The post detonated immediately. While some users admitted he had a point, many others turned the mirror back on him, pointing out that his own father, billionaire businessman and longtime political financier Terry Waya, has been deeply involved in politics for decades. One widely shared response read: “Your papa don dey wine and dine with these same politicians since before you born.
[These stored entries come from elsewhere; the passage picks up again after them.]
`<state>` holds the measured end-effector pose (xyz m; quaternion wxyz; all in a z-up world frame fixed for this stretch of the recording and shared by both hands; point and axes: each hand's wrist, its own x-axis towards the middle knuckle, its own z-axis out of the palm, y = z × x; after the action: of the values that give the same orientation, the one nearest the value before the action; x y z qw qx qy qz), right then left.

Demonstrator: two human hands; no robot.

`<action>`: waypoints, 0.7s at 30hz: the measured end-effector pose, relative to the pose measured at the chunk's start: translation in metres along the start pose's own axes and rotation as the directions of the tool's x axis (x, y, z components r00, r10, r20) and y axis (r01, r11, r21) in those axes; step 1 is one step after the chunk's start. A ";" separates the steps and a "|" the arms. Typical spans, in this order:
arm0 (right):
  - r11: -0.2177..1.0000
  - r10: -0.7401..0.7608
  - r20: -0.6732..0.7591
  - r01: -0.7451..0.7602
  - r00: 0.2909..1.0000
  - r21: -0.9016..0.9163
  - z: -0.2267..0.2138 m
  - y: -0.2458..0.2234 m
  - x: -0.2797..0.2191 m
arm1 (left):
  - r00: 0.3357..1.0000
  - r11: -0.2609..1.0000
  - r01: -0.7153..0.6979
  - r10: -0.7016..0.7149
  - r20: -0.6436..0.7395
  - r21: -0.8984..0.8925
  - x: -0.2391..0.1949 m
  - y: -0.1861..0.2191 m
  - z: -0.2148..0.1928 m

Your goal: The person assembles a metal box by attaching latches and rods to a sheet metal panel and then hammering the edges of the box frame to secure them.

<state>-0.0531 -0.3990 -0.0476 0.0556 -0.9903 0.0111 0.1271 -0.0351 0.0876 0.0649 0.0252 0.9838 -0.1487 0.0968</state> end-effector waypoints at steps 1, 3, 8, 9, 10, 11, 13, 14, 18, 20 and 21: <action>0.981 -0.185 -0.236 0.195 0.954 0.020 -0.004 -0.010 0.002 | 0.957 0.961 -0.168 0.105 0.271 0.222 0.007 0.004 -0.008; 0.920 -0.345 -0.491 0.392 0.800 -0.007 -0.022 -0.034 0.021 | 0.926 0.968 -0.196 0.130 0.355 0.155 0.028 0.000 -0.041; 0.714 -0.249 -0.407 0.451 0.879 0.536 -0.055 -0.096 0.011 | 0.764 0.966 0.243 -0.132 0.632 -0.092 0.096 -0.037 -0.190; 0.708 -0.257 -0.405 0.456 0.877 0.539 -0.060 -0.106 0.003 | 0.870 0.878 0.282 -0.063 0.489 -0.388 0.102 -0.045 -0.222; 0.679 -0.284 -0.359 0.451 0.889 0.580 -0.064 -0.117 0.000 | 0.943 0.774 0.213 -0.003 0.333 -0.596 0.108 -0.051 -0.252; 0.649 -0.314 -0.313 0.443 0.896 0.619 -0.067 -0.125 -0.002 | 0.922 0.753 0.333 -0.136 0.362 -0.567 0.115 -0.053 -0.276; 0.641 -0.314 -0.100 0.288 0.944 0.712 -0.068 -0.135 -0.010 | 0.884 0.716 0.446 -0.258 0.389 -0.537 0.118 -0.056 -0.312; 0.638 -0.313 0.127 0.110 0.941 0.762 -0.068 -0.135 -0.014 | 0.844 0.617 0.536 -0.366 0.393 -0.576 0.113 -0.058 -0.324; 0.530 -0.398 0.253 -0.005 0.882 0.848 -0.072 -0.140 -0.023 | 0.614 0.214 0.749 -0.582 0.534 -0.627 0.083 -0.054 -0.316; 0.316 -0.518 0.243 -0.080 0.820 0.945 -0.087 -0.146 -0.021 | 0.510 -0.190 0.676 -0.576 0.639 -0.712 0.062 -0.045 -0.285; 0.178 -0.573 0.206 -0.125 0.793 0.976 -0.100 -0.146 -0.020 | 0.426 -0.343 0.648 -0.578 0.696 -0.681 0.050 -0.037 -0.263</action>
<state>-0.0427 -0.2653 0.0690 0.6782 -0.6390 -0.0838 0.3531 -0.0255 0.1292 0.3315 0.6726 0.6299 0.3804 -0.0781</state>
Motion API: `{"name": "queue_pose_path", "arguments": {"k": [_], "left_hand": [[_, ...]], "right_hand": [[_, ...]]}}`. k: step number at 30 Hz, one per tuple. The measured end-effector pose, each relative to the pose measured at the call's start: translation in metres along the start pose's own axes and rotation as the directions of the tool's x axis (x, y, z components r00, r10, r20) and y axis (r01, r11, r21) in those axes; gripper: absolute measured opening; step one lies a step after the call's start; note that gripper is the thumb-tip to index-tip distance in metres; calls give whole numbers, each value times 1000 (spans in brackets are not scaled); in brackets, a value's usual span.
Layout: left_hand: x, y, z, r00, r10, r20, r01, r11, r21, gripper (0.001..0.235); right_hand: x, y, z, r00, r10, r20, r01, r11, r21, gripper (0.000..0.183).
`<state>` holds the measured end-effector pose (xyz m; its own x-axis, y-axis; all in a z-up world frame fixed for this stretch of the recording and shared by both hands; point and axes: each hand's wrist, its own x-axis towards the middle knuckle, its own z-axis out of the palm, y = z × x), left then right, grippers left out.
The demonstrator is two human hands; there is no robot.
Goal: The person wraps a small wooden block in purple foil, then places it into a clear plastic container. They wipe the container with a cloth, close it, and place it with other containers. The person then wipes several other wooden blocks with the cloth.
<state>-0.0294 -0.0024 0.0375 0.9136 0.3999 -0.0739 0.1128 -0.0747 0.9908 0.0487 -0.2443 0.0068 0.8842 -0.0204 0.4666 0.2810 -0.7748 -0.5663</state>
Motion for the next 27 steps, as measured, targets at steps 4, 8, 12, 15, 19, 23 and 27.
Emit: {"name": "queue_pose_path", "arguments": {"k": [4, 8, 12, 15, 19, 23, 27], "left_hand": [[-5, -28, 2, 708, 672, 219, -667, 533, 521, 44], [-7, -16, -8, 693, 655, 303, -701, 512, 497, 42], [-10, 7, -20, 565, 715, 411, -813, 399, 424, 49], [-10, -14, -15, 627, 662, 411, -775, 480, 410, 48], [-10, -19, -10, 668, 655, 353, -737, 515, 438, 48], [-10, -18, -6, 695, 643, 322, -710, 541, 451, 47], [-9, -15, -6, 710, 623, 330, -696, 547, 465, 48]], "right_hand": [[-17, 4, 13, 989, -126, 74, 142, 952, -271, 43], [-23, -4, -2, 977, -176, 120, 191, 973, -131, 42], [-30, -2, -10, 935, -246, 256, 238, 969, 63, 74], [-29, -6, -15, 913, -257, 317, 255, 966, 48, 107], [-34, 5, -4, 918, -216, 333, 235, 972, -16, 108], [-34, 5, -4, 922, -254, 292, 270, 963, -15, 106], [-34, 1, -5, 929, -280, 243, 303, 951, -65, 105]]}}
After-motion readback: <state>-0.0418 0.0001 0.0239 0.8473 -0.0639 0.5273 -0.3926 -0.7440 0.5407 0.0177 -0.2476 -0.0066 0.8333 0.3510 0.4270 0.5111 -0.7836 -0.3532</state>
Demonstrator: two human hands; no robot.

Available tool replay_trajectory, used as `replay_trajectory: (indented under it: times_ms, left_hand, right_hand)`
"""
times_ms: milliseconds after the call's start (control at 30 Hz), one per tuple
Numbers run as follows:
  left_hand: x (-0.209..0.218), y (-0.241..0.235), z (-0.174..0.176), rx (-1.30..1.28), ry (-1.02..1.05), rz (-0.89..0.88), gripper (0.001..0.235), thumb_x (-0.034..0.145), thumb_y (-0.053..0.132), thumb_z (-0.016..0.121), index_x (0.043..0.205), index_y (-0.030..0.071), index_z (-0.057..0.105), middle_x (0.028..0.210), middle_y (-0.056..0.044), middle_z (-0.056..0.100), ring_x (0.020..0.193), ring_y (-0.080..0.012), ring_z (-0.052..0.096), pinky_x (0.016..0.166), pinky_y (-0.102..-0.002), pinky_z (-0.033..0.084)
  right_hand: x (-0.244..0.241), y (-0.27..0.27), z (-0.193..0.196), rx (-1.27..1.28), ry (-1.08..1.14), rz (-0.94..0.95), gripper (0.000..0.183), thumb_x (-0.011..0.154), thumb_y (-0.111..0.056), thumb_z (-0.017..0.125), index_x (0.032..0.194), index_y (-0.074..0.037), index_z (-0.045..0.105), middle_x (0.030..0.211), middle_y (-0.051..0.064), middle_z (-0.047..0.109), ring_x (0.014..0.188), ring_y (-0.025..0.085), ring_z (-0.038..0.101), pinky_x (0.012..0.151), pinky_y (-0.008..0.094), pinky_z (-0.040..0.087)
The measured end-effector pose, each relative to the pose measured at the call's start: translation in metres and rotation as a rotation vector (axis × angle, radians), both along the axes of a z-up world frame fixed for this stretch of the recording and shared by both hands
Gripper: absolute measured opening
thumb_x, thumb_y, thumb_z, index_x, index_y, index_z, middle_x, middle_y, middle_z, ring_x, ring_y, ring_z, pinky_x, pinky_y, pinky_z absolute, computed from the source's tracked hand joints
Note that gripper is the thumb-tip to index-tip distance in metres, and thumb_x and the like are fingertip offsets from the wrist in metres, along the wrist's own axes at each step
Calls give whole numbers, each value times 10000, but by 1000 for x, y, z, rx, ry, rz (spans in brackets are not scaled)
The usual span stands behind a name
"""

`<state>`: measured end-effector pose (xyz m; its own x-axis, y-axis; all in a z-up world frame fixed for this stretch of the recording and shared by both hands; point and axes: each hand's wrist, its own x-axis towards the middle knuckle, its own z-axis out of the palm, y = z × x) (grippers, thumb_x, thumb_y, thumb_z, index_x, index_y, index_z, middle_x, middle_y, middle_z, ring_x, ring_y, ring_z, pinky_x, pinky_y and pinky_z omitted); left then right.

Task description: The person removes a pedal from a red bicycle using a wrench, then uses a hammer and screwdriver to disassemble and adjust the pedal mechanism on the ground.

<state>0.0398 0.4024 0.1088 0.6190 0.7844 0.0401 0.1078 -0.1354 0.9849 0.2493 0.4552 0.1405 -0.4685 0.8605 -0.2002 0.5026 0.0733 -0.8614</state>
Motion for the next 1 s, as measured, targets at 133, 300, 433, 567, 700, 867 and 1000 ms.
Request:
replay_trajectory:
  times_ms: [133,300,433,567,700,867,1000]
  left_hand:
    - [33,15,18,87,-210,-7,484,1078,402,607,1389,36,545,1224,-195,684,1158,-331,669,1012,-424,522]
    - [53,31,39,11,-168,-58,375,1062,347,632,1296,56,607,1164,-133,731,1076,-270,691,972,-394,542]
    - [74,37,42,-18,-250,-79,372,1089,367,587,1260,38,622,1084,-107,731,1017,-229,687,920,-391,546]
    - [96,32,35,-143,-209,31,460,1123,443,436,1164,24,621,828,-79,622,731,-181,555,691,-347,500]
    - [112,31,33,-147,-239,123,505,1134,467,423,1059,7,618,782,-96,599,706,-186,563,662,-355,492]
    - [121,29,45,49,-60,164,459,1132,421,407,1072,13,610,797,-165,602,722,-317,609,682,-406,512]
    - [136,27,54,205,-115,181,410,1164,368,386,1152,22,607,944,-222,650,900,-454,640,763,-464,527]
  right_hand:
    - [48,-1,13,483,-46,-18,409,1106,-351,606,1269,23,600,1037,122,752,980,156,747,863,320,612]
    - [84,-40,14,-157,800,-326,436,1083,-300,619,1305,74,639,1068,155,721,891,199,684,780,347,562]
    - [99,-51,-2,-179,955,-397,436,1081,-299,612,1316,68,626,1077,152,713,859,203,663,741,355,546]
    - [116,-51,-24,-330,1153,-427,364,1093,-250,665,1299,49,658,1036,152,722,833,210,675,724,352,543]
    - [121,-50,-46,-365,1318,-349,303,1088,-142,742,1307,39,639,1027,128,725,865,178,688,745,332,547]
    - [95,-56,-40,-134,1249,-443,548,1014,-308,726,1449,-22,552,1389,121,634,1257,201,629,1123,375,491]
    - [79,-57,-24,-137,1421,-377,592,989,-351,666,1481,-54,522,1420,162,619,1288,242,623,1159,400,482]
Wetin you don do to hold any of them accountable apart from this tweet?”
Others defended Kiddwaya’s core message, arguing that Nigerians are quicker to drag pastors, celebrities, and even fellow citizens than they are to confront elected officials in real life. “We will curse a pastor for buying private jet but smile and take selfies when the same politician who looted the money lands his own jet in our village,” one commenter noted.
The debate has spiraled into familiar territory: selective outrage, the culture of deference to power, the safety of anonymous keyboards, and whether celebrity children have any moral standing to critique a system their families have benefited from.
By Wednesday afternoon, #Kiddwaya was trending nationwide, with opinions split roughly down the middle between those calling it a much-needed truth bomb and those dismissing it as privileged hypocrisy from someone who has never queued for fuel or boarded a molue.
Love him or hate him, Kiddwaya has managed to do what few politicians ever achieve: get Nigerians to argue passionately about their own complicity in the very system they complain about daily.